I don't think that would have been possible. This was a do or die moment and a lot of democrats died politically. As when social security passed, and as when medicare passed, democrats took a shellacking. It was worth it. It took a while. Now people understand that access to healthcare that the ACA gives them is a good thing and they like it. The tables are turning.
The ACA is bad law.
If it had the public option, it might have been good law. But without the public option, it broke Obama's promises.
Well, obviously we disagree.
I don't think Democrats needed to lose Wisconsin. I think their bad choices lost Wisconsin.

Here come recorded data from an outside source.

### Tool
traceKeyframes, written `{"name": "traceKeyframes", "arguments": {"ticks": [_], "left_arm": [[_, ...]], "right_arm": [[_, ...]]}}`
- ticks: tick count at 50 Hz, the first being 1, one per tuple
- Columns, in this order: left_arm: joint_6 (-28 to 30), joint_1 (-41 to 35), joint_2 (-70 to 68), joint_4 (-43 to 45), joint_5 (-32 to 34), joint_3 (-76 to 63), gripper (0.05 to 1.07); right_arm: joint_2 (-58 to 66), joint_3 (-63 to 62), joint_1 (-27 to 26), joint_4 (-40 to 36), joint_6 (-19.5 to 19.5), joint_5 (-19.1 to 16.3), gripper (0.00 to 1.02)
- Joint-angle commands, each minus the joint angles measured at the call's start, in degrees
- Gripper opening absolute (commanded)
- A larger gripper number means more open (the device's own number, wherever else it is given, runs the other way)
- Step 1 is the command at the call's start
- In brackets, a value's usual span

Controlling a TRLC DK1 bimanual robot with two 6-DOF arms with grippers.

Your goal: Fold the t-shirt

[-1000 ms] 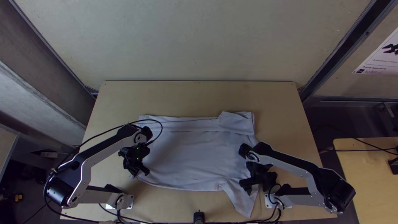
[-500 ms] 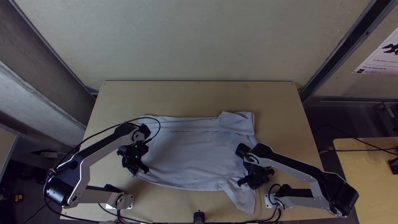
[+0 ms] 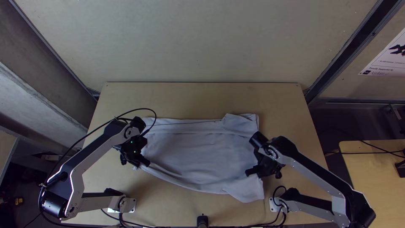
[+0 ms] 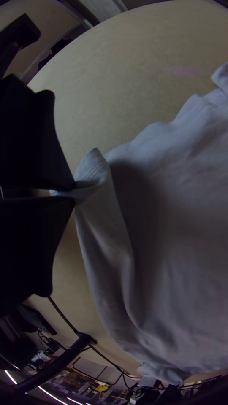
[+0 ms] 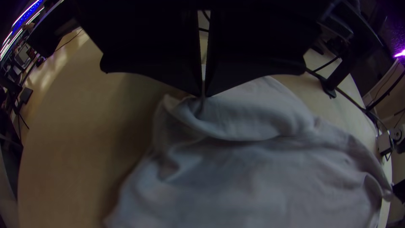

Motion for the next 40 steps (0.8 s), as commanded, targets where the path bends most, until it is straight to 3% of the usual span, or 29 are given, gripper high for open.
{"name": "traceKeyframes", "arguments": {"ticks": [1,6,22,31,40], "left_arm": [[1.4,1.4,-1.3,-0.4,0.6,1.1,0.08],[2.2,2.7,-2.2,-0.1,0.8,1.2,0.08],[1.8,6.6,-2.8,6.2,1.9,4.6,0.08],[1.3,10.7,-1.9,9.2,7.3,8.8,0.08],[1.8,12.4,1.0,10.0,7.6,11.6,0.08]], "right_arm": [[-1.4,1.9,-5.9,-2.1,-4.8,1.8,0.03],[-1.2,3.1,-10.3,-2.4,-8.0,2.9,0.03],[3.4,9.9,-13.6,-1.0,-8.8,4.5,0.03],[7.0,15.1,-16.8,0.8,-9.6,4.9,0.03],[12.1,21.0,-19.8,2.8,-10.9,5.1,0.03]]}}
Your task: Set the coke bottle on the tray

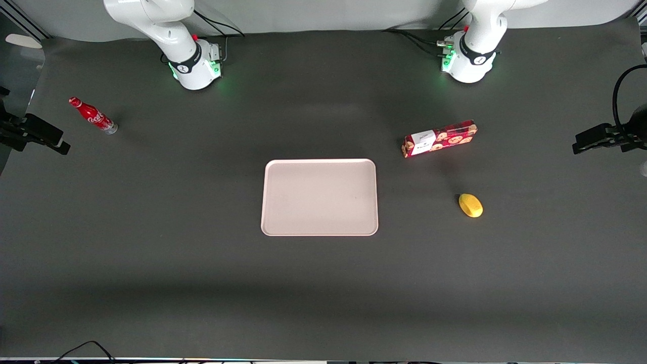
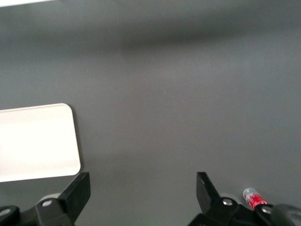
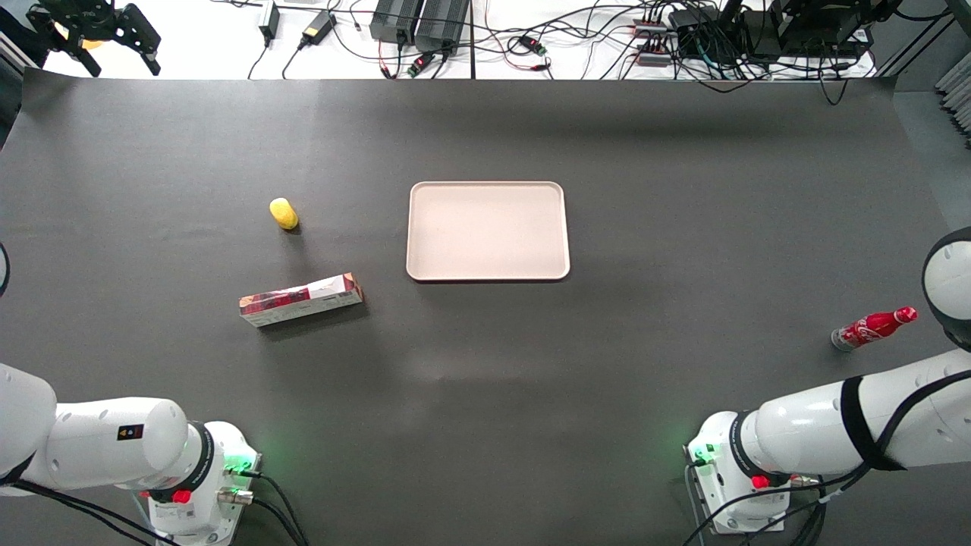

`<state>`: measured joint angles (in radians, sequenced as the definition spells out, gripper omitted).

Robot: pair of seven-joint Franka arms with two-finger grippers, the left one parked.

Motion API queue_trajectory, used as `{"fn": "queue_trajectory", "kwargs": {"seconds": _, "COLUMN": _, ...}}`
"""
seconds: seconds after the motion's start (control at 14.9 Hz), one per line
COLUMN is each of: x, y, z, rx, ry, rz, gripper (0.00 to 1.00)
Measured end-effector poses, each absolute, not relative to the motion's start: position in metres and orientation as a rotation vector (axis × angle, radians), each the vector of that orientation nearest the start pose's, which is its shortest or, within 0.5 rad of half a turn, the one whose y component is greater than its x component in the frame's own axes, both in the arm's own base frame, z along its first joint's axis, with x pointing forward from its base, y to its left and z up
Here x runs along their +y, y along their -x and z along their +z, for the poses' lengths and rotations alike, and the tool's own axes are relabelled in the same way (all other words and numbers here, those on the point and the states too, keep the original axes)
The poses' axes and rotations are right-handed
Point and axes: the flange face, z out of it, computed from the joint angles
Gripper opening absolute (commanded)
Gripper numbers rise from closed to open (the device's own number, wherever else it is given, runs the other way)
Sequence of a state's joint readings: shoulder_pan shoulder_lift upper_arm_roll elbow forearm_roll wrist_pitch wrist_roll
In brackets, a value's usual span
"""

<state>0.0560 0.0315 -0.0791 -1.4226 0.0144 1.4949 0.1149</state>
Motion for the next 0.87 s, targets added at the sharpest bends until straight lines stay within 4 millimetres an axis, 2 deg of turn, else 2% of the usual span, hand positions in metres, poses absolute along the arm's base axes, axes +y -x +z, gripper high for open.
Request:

And if the Democrats want to give the speakership back to Pelosi, okay. Their choice. I'll still vote for them for the foreseeable future, because Trump. But what I'm hearing from them is that they haven't yet turned away from the path which brought us Trump to begin with. And even though I have turned solidly from the GOP, and hope others will join me, Democrats still haven't made the sale with enough people here. And to me they don't look like they're on track to doing so. It didn't need to turn into the coin toss that it currently is. But it looks like it's going to stay a coin toss ... with whoever wins the toss parading around and trying to convince us that it was something they did which won the toss and not luck.
The ACA being protected from repeal is 50% of the reason Democrats regained the House. It's become pretty popular even in areas where Republicans politics are king. That's because after the dust settled, people saw it wasn't the horrible law they were told it was.
It was a meeting of House Democrats early in 2017, during Republicans’ drive that March to strike down the Affordable Care Act. Ms. Pelosi and her political lieutenants laid out their counterattack: Democrats would talk about pre-existing conditions and millions of people losing coverage. And they would talk about an “age tax” — a provision in the Obamacare replacement passed by the House, which would have allowed health insurers to widen the premium gap between younger and older customers. . .
That narrow focus on health care and a few economic issues came to define the Democrats’ midterm campaign. It represented a wholesale rejection of Hillary Clinton’s failed strategy in the 2016 campaign, which focused on Mr. Trump’s fitness for office.
The main reason for Democrats’ electoral success this year with older Americans is that in 2018, Democratic candidates stopped seeing health care as a liability and began seeing it as a political weapon.
An analysis of House and Senate campaign ads by the Wesleyan Media Project found that from Sept. 18 to Oct. 15, 2018, a full 54.5 percent of all ads for Democratic House and Senate candidates discussed health care, while only 31.5 percent of pro-Republican ads did the same. It’s a striking reversal from the four election cycles since the 2010 passage of the Affordable Care Act—four elections in which no more than 10 percent of Democratic ads mentioned health care and during which Republicans were several times more likely to discuss the issue.
Health care was the single-most-discussed issue in political ads in 2018. Of the more than 3 million election ads that ran on TV this cycle, at least 1.2 million mentioned health care, according to an analysis by Bloomberg News based on data from Kantar Media/CMAG. Nearly three-fourths of those ads were paid for by Democrats and Democratic-aligned groups. And many of those were aimed squarely at voters over 50—and weren’t particularly subtle about that fact.
It was one of the most reliable arrows in the Democratic quiver this year, a reference to a provision of House Republicans’ health care legislation that would’ve allowed insurers to charge Americans over age 50 up to five times more for health insurance than younger people. In races from upstate New York to the Arizona-Mexico border to Cedar Rapids, Iowa to the suburbs of Richmond, Va., Democratic challengers flipped GOP-held House seats while running ads accusing Republicans of supporting this so-called Age Tax, using a term popularized by the political arm of the AARP.